GOAL OF THE EXERCISE | Below are some records. Say in a single number how many of their lines include the word "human".

(Collected data entries)

Segment Open

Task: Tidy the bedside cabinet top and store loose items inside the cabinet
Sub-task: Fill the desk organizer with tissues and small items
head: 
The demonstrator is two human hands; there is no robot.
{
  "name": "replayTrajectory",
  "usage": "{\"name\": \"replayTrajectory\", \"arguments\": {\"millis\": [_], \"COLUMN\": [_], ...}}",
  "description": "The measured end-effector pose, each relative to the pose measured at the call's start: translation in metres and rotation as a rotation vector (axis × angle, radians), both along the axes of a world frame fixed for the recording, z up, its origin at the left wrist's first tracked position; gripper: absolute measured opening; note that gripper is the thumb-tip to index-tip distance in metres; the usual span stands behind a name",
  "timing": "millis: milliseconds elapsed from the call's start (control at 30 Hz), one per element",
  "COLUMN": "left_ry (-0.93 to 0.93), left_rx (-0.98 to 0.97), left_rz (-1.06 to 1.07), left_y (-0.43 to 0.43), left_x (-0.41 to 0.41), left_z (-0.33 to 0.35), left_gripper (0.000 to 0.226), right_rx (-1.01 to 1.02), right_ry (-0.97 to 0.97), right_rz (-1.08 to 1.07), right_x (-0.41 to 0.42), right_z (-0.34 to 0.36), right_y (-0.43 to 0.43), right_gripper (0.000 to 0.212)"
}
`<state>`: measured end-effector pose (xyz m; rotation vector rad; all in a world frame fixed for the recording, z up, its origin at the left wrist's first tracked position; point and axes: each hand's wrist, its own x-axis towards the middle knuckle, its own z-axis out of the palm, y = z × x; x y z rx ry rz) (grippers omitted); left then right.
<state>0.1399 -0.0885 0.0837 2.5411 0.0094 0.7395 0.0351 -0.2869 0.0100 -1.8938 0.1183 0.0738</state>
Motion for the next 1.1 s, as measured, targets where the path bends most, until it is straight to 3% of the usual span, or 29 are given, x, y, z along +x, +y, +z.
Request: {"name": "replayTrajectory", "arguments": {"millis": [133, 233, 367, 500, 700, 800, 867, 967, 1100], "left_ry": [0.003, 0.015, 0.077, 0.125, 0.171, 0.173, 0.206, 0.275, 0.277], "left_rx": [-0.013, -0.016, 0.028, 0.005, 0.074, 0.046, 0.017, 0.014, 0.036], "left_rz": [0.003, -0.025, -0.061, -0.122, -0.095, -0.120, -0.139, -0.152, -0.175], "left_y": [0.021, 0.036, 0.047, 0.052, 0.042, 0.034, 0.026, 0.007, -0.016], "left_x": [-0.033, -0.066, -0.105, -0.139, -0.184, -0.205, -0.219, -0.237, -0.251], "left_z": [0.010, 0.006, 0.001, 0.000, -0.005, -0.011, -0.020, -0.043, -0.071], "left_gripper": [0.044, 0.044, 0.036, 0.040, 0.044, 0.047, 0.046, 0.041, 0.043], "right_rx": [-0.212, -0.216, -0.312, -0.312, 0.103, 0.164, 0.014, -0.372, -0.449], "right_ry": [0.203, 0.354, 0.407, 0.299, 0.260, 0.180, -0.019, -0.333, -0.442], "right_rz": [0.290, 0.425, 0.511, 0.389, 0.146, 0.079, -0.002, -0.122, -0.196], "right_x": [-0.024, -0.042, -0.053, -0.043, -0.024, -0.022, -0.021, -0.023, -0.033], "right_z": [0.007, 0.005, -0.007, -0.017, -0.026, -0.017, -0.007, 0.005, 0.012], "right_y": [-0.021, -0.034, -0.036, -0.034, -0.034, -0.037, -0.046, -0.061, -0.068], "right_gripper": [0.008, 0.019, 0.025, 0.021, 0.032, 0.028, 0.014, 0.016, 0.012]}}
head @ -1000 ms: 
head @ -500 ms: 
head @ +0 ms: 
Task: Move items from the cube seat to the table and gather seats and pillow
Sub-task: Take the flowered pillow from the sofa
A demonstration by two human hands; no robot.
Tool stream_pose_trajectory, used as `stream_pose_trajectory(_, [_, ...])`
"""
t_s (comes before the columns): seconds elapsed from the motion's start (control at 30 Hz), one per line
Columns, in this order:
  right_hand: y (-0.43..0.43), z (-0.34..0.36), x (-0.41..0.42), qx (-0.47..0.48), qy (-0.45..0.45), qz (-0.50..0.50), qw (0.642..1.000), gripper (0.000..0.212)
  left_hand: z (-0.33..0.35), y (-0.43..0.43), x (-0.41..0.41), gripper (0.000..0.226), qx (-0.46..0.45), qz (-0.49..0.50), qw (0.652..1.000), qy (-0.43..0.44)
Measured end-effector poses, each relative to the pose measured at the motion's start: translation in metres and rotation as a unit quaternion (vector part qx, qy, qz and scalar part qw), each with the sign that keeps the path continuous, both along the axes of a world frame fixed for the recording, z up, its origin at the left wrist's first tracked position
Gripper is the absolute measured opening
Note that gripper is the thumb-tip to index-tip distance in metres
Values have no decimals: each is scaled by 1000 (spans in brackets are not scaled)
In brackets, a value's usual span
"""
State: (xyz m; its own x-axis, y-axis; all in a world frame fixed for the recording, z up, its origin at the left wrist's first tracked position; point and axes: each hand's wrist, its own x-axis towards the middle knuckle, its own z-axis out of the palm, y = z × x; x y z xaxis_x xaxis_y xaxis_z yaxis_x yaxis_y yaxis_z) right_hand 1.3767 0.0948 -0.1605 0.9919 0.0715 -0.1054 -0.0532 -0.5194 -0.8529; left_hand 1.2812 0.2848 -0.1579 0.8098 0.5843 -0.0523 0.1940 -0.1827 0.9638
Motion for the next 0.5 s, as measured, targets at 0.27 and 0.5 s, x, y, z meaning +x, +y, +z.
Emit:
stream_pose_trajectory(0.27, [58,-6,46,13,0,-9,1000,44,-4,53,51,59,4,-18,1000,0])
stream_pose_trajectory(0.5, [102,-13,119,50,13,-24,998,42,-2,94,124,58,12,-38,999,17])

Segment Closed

ANSWER TO THIS TASK | 2